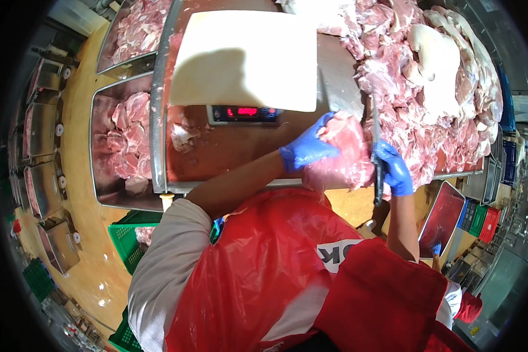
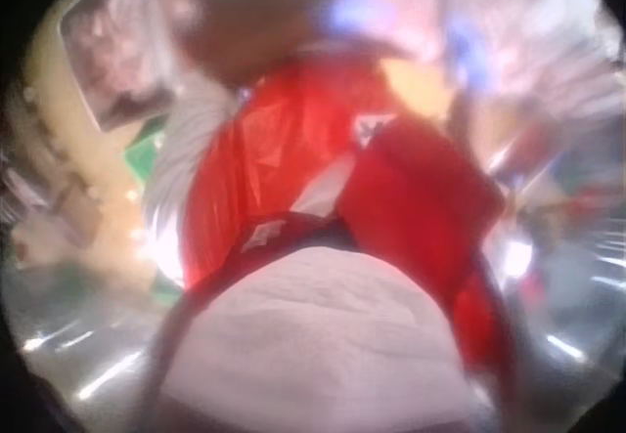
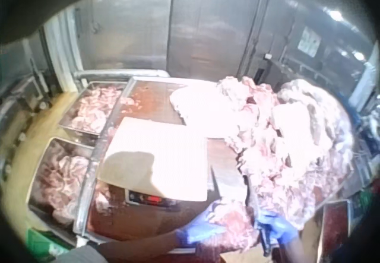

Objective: The person cuts raw meat on a white cutting board using a knife, then places the cut pieces into a green basket. The person repeatedly weighs portions on a digital scale and trims them to target weight before transferring them.

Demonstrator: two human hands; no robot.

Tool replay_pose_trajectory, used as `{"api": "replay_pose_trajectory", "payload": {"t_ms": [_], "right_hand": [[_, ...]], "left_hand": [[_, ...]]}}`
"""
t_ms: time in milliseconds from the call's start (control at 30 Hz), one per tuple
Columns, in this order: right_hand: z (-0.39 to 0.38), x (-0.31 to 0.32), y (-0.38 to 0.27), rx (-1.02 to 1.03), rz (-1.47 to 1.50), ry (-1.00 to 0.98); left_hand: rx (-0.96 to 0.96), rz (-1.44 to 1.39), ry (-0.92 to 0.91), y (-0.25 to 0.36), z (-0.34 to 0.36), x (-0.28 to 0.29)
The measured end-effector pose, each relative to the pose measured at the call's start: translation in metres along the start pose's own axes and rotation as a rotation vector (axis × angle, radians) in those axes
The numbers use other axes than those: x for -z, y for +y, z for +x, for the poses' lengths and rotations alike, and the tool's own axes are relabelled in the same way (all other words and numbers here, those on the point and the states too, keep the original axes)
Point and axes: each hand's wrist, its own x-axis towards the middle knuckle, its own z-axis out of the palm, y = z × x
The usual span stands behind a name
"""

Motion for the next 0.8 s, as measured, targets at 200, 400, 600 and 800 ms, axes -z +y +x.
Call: {"api": "replay_pose_trajectory", "payload": {"t_ms": [200, 400, 600, 800], "right_hand": [[0.038, -0.143, -0.1, 0.251, -0.131, -0.277], [0.156, -0.246, -0.127, 0.181, -0.255, -0.466], [0.148, -0.195, -0.136, 0.229, -0.237, -0.23], [0.085, -0.068, -0.107, 0.271, -0.093, 0.019]], "left_hand": [[-0.204, -0.072, -0.211, 0.118, 0.023, 0.101], [-0.125, 0.53, 0.271, 0.177, 0.021, 0.214], [-0.315, 1.049, 0.805, 0.26, -0.073, 0.253], [-0.113, 0.914, 1.091, 0.3, -0.206, 0.313]]}}
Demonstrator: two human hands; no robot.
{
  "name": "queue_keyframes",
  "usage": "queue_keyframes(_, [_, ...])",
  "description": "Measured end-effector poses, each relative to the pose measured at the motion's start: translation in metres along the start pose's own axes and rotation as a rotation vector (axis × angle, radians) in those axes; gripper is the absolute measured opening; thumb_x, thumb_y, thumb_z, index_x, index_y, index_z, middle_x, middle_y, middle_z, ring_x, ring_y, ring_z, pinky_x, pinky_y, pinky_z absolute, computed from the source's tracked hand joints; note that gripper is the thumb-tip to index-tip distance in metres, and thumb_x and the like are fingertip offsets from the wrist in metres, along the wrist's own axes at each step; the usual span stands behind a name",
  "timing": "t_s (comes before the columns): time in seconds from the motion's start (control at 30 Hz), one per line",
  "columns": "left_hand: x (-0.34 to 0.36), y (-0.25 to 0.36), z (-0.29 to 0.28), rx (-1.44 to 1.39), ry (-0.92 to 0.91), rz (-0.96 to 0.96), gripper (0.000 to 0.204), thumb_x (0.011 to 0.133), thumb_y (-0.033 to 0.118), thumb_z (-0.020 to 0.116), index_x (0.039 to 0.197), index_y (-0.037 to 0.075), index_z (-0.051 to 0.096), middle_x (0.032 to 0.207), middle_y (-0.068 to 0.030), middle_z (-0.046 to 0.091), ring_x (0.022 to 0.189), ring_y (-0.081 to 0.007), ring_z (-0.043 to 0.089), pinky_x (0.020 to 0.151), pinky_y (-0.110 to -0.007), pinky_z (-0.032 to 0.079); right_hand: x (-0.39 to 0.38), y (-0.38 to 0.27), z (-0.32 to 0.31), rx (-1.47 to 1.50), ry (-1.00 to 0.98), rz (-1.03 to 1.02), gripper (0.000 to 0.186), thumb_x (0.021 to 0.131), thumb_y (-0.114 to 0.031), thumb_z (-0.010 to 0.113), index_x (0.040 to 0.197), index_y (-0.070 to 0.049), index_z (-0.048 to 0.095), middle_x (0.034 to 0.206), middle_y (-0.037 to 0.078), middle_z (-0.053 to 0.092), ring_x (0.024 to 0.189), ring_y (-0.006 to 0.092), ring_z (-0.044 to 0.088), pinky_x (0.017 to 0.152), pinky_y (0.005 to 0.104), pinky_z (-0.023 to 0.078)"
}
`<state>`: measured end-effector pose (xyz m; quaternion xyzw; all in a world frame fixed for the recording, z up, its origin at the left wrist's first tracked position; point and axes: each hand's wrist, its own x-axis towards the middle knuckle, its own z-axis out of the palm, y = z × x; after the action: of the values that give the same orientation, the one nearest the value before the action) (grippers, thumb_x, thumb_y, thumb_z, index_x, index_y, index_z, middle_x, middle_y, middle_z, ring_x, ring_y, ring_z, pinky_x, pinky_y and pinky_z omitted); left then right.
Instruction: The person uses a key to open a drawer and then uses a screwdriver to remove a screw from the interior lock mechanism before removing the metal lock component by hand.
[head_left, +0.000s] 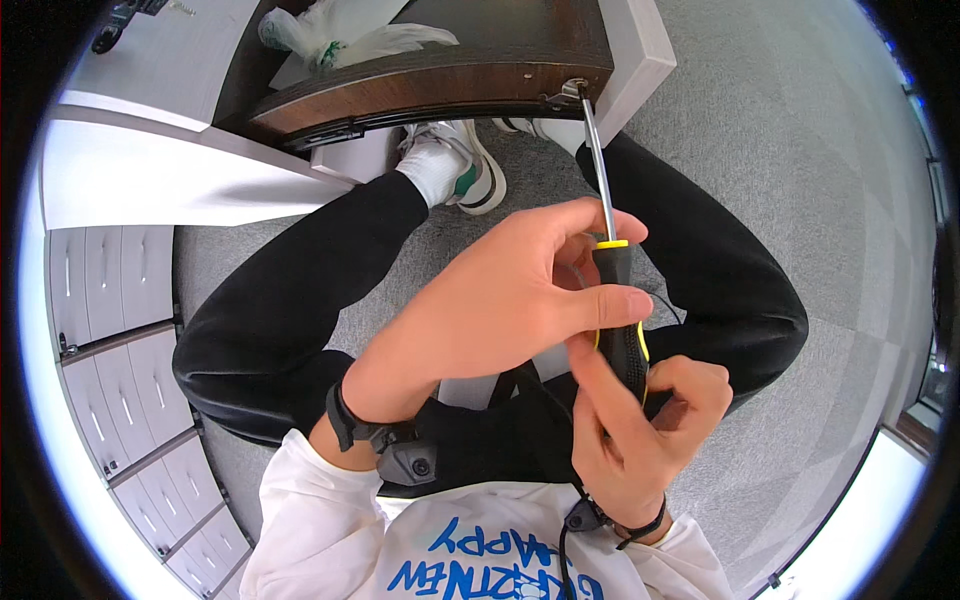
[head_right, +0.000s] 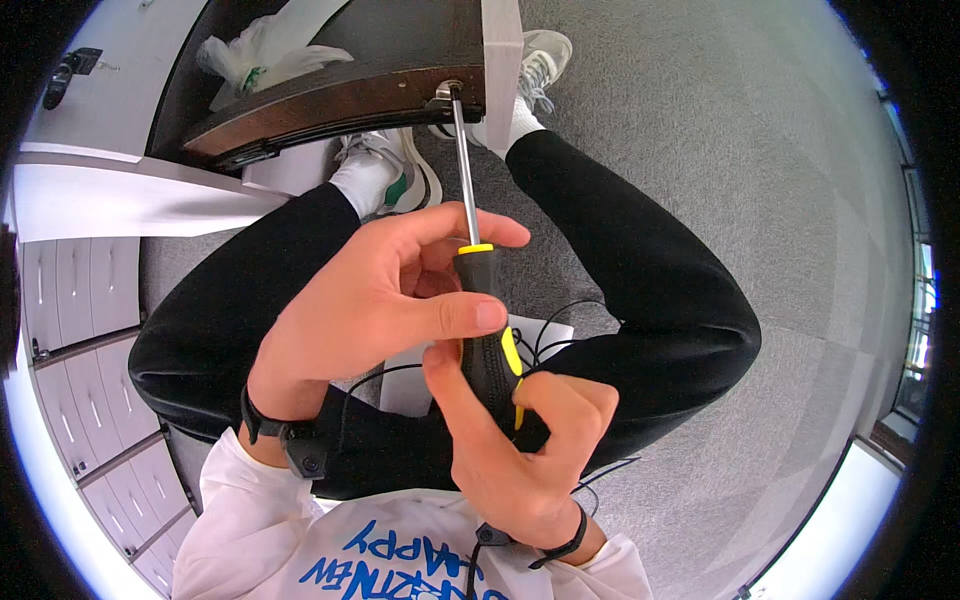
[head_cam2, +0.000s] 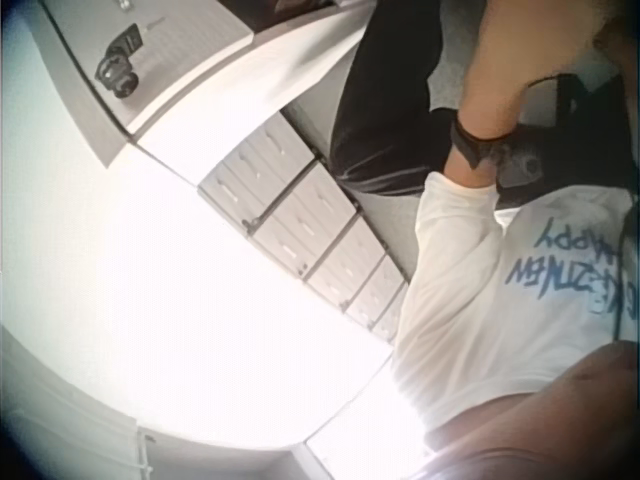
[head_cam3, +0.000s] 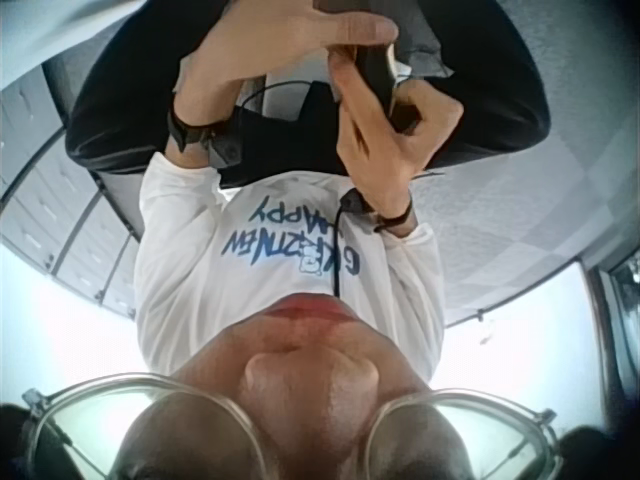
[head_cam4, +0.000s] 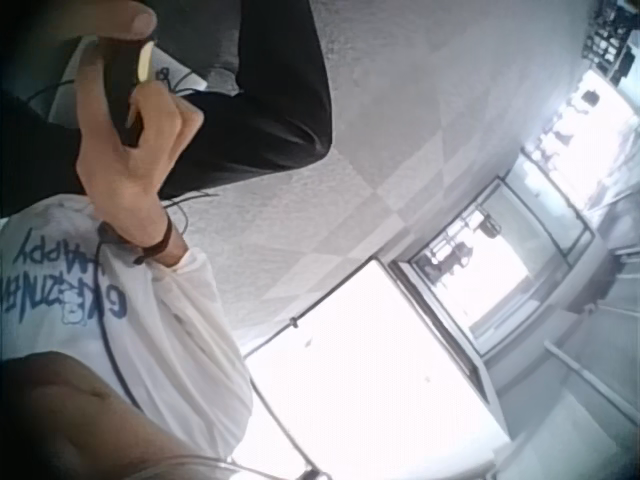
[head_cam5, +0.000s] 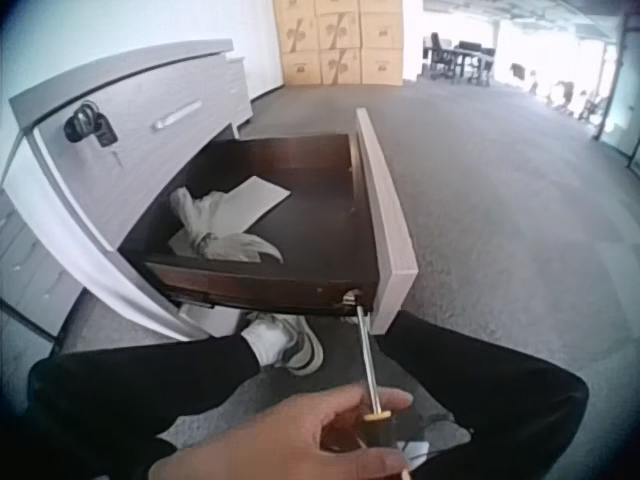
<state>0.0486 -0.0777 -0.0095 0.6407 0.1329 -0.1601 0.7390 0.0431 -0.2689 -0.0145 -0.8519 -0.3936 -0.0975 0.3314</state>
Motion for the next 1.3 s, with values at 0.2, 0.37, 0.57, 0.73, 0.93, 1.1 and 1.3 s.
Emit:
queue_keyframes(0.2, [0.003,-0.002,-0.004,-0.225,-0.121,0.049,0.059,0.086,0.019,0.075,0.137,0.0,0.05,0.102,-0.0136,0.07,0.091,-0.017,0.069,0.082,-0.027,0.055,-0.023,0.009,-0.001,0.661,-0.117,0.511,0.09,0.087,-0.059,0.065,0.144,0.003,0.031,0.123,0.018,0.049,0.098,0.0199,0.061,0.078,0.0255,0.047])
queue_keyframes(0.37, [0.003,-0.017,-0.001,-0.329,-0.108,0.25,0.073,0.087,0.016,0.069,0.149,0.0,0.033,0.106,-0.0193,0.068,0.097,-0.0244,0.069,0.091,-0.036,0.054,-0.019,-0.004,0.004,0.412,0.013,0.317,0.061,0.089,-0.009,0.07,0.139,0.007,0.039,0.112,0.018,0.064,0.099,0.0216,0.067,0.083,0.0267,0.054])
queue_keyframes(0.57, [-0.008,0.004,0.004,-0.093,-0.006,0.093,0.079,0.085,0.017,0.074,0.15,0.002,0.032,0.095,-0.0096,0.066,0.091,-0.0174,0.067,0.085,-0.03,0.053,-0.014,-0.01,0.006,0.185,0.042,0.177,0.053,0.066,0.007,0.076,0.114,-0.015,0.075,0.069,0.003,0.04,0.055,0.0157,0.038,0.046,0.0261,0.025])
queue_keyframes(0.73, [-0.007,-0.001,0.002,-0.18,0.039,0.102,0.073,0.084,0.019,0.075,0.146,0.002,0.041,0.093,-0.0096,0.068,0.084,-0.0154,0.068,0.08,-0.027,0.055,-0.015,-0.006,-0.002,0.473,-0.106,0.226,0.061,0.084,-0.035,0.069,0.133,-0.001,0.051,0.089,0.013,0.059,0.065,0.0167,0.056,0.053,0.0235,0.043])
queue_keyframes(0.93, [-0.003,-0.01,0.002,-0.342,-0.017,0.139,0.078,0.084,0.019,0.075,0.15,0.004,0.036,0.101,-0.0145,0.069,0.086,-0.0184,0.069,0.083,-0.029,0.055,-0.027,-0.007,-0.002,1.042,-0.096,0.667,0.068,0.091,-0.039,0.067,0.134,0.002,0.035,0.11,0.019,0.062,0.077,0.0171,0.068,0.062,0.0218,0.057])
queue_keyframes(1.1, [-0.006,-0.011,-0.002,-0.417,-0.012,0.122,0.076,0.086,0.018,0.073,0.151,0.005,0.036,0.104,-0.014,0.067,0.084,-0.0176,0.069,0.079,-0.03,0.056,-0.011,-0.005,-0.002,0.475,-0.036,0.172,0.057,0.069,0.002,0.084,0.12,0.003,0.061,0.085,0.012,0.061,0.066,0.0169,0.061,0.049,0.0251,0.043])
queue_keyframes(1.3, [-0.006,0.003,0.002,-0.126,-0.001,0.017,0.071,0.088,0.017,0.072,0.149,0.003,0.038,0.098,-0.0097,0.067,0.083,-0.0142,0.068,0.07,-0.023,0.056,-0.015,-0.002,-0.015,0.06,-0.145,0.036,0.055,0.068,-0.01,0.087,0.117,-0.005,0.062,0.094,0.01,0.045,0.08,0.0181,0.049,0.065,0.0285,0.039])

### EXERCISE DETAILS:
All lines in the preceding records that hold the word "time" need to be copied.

### RESPONSE:
t_ms: time in milliseconds from the call's start (control at 30 Hz), one per tuple
  "timing": "t_s (comes before the columns): time in seconds from the motion's start (control at 30 Hz), one per line",

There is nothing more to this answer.